■ **What you will do**
Output the records exactly, and drop each picture.

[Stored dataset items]
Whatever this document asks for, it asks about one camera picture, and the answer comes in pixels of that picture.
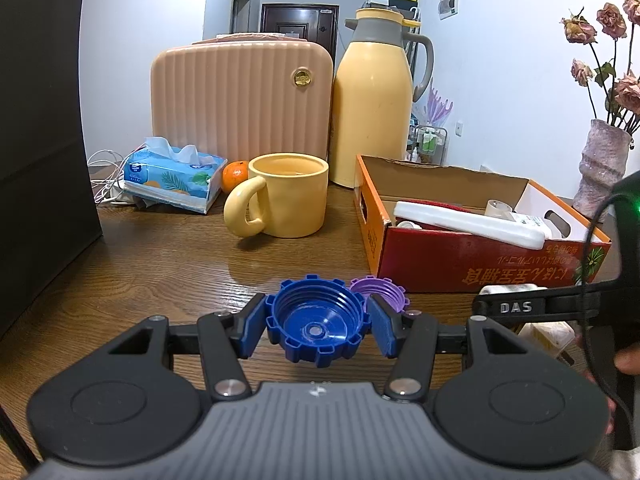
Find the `person's hand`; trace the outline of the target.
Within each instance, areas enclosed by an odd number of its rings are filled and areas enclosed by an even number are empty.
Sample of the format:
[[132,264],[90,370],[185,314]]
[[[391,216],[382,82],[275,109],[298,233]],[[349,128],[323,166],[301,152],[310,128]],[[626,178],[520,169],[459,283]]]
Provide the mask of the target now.
[[[639,345],[633,344],[623,350],[617,351],[614,356],[614,364],[616,370],[626,374],[628,376],[638,376],[639,375],[639,364],[640,364],[640,356],[639,356]],[[586,370],[584,373],[584,377],[587,378],[590,382],[594,384],[602,386],[607,386],[608,383],[603,377],[594,376],[590,370]],[[616,413],[617,404],[616,402],[608,396],[608,411],[610,412],[610,416],[608,416],[608,426],[606,426],[605,433],[612,434],[615,427],[615,413]]]

■ **Response**
Whatever this document asks for, it asks about one camera picture, and the answer comes in pixels of that picture.
Find the `person's hand`; trace the outline of the target.
Within each instance, areas enclosed by an odd number of its rings are filled and areas enclosed by an even number are empty.
Sample of the format:
[[132,264],[90,370],[185,314]]
[[[391,216],[382,82],[275,109],[298,233]],[[349,128],[323,166],[301,152],[310,128]],[[626,178],[520,169],[459,283]]]
Provide the mask of the target now.
[[[639,345],[633,344],[623,350],[617,351],[614,356],[614,364],[616,370],[626,374],[628,376],[638,376],[639,375],[639,364],[640,364],[640,356],[639,356]],[[586,370],[584,373],[584,377],[587,378],[590,382],[594,384],[602,386],[607,386],[608,383],[603,377],[594,376],[590,370]],[[616,413],[617,404],[616,402],[608,396],[608,411],[610,412],[610,416],[608,416],[608,426],[606,426],[605,433],[612,434],[615,427],[615,413]]]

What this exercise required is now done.